Assignment
So that the copy matches the original, write out every entry exactly.

Stored entries
○ ○ ○ ○

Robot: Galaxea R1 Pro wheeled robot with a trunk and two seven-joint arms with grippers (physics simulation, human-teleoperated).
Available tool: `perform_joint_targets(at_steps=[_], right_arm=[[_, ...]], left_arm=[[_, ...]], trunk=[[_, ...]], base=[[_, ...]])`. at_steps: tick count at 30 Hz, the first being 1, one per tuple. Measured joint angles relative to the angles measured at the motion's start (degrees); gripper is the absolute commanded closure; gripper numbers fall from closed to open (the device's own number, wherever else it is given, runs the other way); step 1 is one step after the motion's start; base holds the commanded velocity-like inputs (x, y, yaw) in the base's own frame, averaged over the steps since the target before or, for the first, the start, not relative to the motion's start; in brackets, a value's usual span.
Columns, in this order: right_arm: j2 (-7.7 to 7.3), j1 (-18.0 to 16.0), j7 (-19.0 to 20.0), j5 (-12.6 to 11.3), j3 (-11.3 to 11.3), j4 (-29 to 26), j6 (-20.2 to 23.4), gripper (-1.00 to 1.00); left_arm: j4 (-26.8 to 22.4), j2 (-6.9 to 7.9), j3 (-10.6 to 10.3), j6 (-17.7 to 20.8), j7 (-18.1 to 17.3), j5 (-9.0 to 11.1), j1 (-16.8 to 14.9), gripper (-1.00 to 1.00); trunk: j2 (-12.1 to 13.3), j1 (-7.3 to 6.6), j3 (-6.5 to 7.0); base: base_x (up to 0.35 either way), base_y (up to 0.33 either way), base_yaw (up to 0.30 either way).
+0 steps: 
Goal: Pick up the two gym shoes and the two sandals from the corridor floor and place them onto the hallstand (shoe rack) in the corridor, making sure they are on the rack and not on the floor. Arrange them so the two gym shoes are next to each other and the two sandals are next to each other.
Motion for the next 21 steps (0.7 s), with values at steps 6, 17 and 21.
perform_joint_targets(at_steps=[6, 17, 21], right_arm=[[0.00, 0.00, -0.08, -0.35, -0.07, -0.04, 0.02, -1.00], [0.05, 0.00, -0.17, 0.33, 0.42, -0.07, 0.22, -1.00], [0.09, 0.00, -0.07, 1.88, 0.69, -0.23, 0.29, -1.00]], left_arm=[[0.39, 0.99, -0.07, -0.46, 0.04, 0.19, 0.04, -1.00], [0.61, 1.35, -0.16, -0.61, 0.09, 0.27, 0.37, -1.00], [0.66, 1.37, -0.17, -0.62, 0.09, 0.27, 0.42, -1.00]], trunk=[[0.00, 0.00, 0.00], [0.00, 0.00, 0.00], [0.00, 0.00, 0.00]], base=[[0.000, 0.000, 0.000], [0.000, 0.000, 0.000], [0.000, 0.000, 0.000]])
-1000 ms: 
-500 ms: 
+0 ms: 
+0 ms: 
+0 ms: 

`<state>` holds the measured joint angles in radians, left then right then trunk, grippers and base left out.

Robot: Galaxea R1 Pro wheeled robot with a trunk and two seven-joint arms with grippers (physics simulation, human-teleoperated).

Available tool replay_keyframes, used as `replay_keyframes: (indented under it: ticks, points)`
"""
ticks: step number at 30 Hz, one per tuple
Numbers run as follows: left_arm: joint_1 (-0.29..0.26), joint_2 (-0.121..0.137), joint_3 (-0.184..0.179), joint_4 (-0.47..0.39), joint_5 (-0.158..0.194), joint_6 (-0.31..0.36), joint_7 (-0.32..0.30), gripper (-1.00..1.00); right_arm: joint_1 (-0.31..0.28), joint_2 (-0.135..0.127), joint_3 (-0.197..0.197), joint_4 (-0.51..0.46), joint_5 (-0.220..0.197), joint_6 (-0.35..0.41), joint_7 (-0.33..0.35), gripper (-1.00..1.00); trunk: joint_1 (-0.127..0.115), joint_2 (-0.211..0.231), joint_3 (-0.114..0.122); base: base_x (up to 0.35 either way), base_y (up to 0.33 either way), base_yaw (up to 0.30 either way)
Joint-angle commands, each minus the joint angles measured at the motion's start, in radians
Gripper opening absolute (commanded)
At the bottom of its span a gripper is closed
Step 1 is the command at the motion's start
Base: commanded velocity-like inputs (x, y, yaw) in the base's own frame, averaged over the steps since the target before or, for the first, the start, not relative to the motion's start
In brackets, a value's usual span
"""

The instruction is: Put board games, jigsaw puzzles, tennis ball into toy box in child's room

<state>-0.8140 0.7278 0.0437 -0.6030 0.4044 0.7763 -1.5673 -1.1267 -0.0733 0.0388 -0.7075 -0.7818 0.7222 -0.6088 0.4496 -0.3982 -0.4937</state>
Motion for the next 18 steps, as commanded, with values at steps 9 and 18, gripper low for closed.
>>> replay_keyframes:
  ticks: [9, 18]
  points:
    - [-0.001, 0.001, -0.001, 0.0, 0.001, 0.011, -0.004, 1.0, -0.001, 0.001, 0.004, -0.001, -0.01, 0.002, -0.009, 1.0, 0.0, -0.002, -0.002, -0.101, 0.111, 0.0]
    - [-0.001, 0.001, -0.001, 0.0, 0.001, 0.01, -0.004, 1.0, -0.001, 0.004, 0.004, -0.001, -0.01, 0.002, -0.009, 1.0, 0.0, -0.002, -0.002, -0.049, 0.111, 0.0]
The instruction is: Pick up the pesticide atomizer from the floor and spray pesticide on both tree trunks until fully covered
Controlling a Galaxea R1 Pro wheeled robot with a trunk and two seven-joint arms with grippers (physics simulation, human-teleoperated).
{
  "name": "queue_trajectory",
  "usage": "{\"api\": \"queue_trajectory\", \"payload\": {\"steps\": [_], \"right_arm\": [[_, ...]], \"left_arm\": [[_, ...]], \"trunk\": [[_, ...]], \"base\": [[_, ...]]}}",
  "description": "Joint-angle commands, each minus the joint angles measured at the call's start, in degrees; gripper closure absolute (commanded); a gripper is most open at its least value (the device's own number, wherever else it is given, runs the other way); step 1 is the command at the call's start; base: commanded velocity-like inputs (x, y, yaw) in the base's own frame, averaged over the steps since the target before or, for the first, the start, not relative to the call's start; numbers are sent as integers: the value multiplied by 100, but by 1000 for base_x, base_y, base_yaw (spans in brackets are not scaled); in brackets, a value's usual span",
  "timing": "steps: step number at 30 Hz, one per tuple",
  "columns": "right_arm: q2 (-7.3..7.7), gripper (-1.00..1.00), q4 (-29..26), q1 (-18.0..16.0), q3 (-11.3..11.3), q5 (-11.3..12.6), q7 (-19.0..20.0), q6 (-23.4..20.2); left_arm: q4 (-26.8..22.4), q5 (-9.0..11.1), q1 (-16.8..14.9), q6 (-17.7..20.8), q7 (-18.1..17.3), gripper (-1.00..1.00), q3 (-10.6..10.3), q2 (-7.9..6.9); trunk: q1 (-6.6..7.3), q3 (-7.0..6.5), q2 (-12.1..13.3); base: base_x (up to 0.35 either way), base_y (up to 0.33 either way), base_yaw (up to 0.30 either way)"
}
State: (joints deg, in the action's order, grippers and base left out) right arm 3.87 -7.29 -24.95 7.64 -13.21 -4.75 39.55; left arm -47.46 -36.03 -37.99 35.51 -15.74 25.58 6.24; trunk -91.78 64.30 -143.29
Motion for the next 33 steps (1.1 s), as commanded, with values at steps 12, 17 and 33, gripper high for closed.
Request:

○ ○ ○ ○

Result for this exercise
Robot: Galaxea R1 Pro wheeled robot with a trunk and two seven-joint arms with grippers (physics simulation, human-teleoperated).
Available tool: `perform_joint_targets(at_steps=[_], right_arm=[[_, ...]], left_arm=[[_, ...]], trunk=[[_, ...]], base=[[_, ...]])`. at_steps: tick count at 30 Hz, the first being 1, one per tuple. Measured joint angles relative to the angles measured at the motion's start (degrees); gripper is the absolute commanded closure; gripper numbers fall from closed to open (the device's own number, wherever else it is given, runs the other way); step 1 is one step after the motion's start; base holds the commanded velocity-like inputs (x, y, yaw) in the base's own frame, averaged over the steps since the target before or, for the first, the start, not relative to the motion's start; in brackets, a value's usual span.
Columns, in this order: right_arm: j2 (-7.7 to 7.3), j1 (-18.0 to 16.0), j7 (-19.0 to 20.0), j5 (-12.6 to 11.3), j3 (-11.3 to 11.3), j4 (-29 to 26), j6 (-20.2 to 23.4), gripper (-1.00 to 1.00); left_arm: j4 (-26.8 to 22.4), j2 (-6.9 to 7.9), j3 (-10.6 to 10.3), j6 (-17.7 to 20.8), j7 (-18.1 to 17.3), j5 (-9.0 to 11.1), j1 (-16.8 to 14.9), gripper (-1.00 to 1.00); trunk: j2 (-12.1 to 13.3), j1 (-7.3 to 6.6), j3 (-6.5 to 7.0); base: base_x (up to 0.35 either way), base_y (up to 0.33 either way), base_yaw (up to 0.30 either way).
+0 steps: 
Goal: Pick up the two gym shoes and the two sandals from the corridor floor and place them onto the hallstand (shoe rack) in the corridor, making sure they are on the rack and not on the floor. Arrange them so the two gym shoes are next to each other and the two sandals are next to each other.
Motion for the next 21 steps (0.7 s), with values at steps 6, 17 and 21.
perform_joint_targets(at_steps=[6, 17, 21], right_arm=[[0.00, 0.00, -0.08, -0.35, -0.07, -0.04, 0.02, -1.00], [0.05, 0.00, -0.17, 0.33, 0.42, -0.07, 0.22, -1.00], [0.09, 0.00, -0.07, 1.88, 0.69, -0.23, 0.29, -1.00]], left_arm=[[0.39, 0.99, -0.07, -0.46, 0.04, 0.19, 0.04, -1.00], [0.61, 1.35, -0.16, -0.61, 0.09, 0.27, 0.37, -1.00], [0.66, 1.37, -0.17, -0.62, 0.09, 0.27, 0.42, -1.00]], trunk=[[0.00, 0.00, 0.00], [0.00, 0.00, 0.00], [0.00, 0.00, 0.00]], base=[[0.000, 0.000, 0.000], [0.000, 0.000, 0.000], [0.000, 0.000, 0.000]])
-1000 ms: 
-500 ms: 
+0 ms: 
+0 ms: 
+0 ms: 

`<state>` holds the measured joint angles in radians, left then right then trunk, grippers and base left out.

Robot: Galaxea R1 Pro wheeled robot with a trunk and two seven-joint arms with grippers (physics simulation, human-teleoperated).

Available tool replay_keyframes, used as `replay_keyframes: (indented under it: ticks, points)`
"""
ticks: step number at 30 Hz, one per tuple
Numbers run as follows: left_arm: joint_1 (-0.29..0.26), joint_2 (-0.121..0.137), joint_3 (-0.184..0.179), joint_4 (-0.47..0.39), joint_5 (-0.158..0.194), joint_6 (-0.31..0.36), joint_7 (-0.32..0.30), gripper (-1.00..1.00); right_arm: joint_1 (-0.31..0.28), joint_2 (-0.135..0.127), joint_3 (-0.197..0.197), joint_4 (-0.51..0.46), joint_5 (-0.220..0.197), joint_6 (-0.35..0.41), joint_7 (-0.33..0.35), gripper (-1.00..1.00); trunk: joint_1 (-0.127..0.115), joint_2 (-0.211..0.231), joint_3 (-0.114..0.122); base: base_x (up to 0.35 either way), base_y (up to 0.33 either way), base_yaw (up to 0.30 either way)
Joint-angle commands, each minus the joint angles measured at the motion's start, in radians
Gripper opening absolute (commanded)
At the bottom of its span a gripper is closed
Step 1 is the command at the motion's start
Base: commanded velocity-like inputs (x, y, yaw) in the base's own frame, averaged over the steps since the target before or, for the first, the start, not relative to the motion's start
In brackets, a value's usual span
"""

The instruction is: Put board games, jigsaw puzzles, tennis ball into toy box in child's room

<state>-0.8140 0.7278 0.0437 -0.6030 0.4044 0.7763 -1.5673 -1.1267 -0.0733 0.0388 -0.7075 -0.7818 0.7222 -0.6088 0.4496 -0.3982 -0.4937</state>
Motion for the next 18 steps, as commanded, with values at steps 9 and 18, gripper low for closed.
>>> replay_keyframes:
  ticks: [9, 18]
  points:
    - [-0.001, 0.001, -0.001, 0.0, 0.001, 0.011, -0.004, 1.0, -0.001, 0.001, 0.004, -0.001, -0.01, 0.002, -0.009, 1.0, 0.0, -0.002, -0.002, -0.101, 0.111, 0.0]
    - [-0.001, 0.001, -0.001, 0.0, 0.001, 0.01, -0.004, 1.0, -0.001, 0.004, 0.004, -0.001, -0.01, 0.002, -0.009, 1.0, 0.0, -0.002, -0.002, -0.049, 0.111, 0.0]
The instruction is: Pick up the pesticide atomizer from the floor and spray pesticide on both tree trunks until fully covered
Controlling a Galaxea R1 Pro wheeled robot with a trunk and two seven-joint arms with grippers (physics simulation, human-teleoperated).
{
  "name": "queue_trajectory",
  "usage": "{\"api\": \"queue_trajectory\", \"payload\": {\"steps\": [_], \"right_arm\": [[_, ...]], \"left_arm\": [[_, ...]], \"trunk\": [[_, ...]], \"base\": [[_, ...]]}}",
  "description": "Joint-angle commands, each minus the joint angles measured at the call's start, in degrees; gripper closure absolute (commanded); a gripper is most open at its least value (the device's own number, wherever else it is given, runs the other way); step 1 is the command at the call's start; base: commanded velocity-like inputs (x, y, yaw) in the base's own frame, averaged over the steps since the target before or, for the first, the start, not relative to the call's start; numbers are sent as integers: the value multiplied by 100, but by 1000 for base_x, base_y, base_yaw (spans in brackets are not scaled); in brackets, a value's usual span",
  "timing": "steps: step number at 30 Hz, one per tuple",
  "columns": "right_arm: q2 (-7.3..7.7), gripper (-1.00..1.00), q4 (-29..26), q1 (-18.0..16.0), q3 (-11.3..11.3), q5 (-11.3..12.6), q7 (-19.0..20.0), q6 (-23.4..20.2); left_arm: q4 (-26.8..22.4), q5 (-9.0..11.1), q1 (-16.8..14.9), q6 (-17.7..20.8), q7 (-18.1..17.3), gripper (-1.00..1.00), q3 (-10.6..10.3), q2 (-7.9..6.9); trunk: q1 (-6.6..7.3), q3 (-7.0..6.5), q2 (-12.1..13.3); base: base_x (up to 0.35 either way), base_y (up to 0.33 either way), base_yaw (up to 0.30 either way)"
}
State: (joints deg, in the action's order, grippers and base left out) right arm 3.87 -7.29 -24.95 7.64 -13.21 -4.75 39.55; left arm -47.46 -36.03 -37.99 35.51 -15.74 25.58 6.24; trunk -91.78 64.30 -143.29
Motion for the next 33 steps (1.1 s), as commanded, with values at steps 12, 17 and 33, gripper high for closed.
Request:

The output is finished.